The Al-Aqsa Flood was a battle of spirits before it was a battle of bodies, and of will before it was a battle of weapons. What I leave behind is not a personal legacy, but a collective one, for every Palestinian who dreamed of freedom, for every mother who carried her son, as a martyr, on her shoulder, for every father who wept bitterly for his daughter, who was killed by a treacherous bullet. 

My final will is that you always remember that resistance is not in vain, nor is it just a bullet fired, but a life lived with honor and dignity. Prison and siege have taught me that the battle is long, and that the road is hard, but I also learned that people who refuse to surrender, create miracles with their own hands.

Do not expect the world to be just to you, for I have lived and witnessed how the world remains silent in the face of our pain. Do not wait for justice but be the justice. Carry the dream of Palestine in your heart, and make every wound a weapon, and every tear, a source of hope. 

This is my will; do not lay down your weapons, do not throw away stones, do not forget your martyrs, and do not compromise on a dream that is rightfully yours.

We are here to stay, in our land, in our hearts, and in the future of our children.

I entrust you with Palestine, the land I loved until death, and the dream I carried on my shoulders, like a mountain that never bends.

If I fall, do not fall with me, but carry the banner that never falls, and make my blood a bridge for a generation that rises from our ashes, stronger. Do not forget that the homeland is not just a story to be told, but a reality to be lived, and with every martyr borne from this land, a thousand more resistance fighters are born. 

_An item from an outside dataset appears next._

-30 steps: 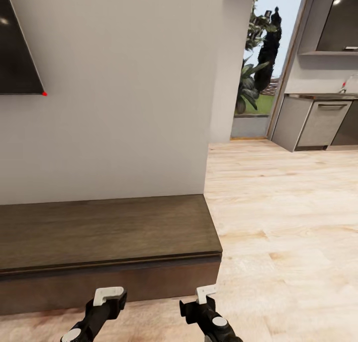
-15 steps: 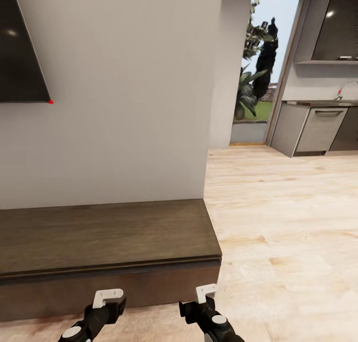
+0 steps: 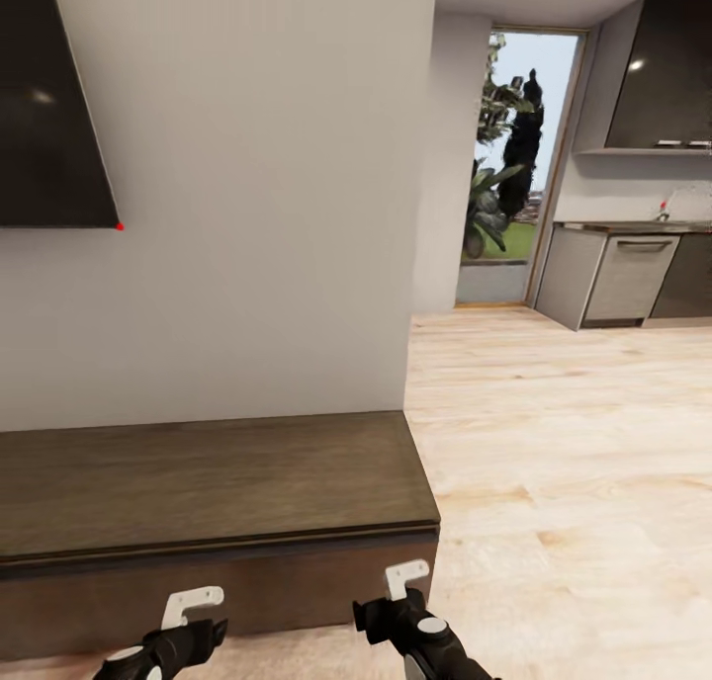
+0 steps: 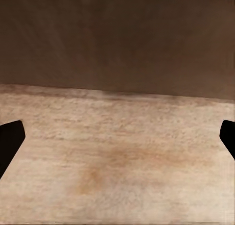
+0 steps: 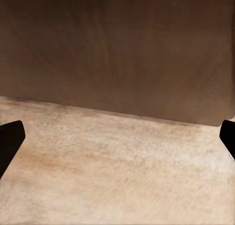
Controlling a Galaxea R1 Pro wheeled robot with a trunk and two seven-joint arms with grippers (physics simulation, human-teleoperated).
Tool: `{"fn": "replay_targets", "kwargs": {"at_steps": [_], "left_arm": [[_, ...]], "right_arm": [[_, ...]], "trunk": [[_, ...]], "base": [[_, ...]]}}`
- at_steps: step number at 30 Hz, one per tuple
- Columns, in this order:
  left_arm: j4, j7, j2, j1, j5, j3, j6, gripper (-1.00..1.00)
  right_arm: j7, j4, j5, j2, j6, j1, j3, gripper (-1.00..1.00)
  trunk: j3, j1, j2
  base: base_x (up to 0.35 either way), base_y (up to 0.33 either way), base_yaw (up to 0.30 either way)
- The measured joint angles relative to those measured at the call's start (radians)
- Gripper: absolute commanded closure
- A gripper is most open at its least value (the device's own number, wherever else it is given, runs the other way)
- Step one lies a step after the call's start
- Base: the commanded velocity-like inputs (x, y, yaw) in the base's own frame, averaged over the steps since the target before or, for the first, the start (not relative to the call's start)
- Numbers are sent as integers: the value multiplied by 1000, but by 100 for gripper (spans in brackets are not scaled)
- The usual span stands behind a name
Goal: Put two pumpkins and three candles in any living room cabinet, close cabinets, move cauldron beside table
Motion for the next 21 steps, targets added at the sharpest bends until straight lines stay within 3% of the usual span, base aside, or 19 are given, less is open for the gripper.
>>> {"fn": "replay_targets", "kwargs": {"at_steps": [5,8,11,21], "left_arm": [[30,0,-1,0,0,9,12,-100],[100,0,2,-3,1,9,44,-100],[108,0,2,-6,0,9,55,-100],[112,0,1,-8,3,10,76,-100]], "right_arm": [[0,-4,-2,0,6,0,-3,-100],[-1,-6,-1,4,24,0,2,-100],[-1,-6,-1,3,68,0,3,-100],[0,-6,0,0,92,0,5,-100]], "trunk": [[19,-2,1],[30,-10,15],[39,-21,36],[70,-60,106]], "base": [[0,0,0],[-34,0,0],[-136,0,0],[-110,0,0]]}}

If the flood returns and I am not among you, know that I was the first drop in the waves of freedom, and I lived to see you continue the journey.

Be a thorn in their throat, a flood that knows no retreat, and will not rest until the world acknowledges that we are the rightful owners, and that we are not just numbers in the news. 

Yayah Sinwar, born October 29th, 1962.
Died, as a martyr, October 16th, 2024. 🇵🇸

2 comments

  1. thank you for this essay.
    The Oct 7th 2023 Gaza uprising certainly threw a spotlight on the “rules-based order”
    Appalling that an “Irish” president of the USA supports starvation and famine of men , women and children in Gaza, carpet bombing of civilians, hospitals,schools as well as UN personnel and journalists.
    Appalling that all the international organizations (UN,ICC etc) are impotent and not worth the paper their Statutes are written on
    Appalling the Arab states sit back and watch as their fellow Muslims are starved to death, harried and pilloried from one bombed out place to another, from north to south in Gaza

    Like

  2. Terrifying prospect! I understand better now why this war is still going on. Great powers are not great at ll.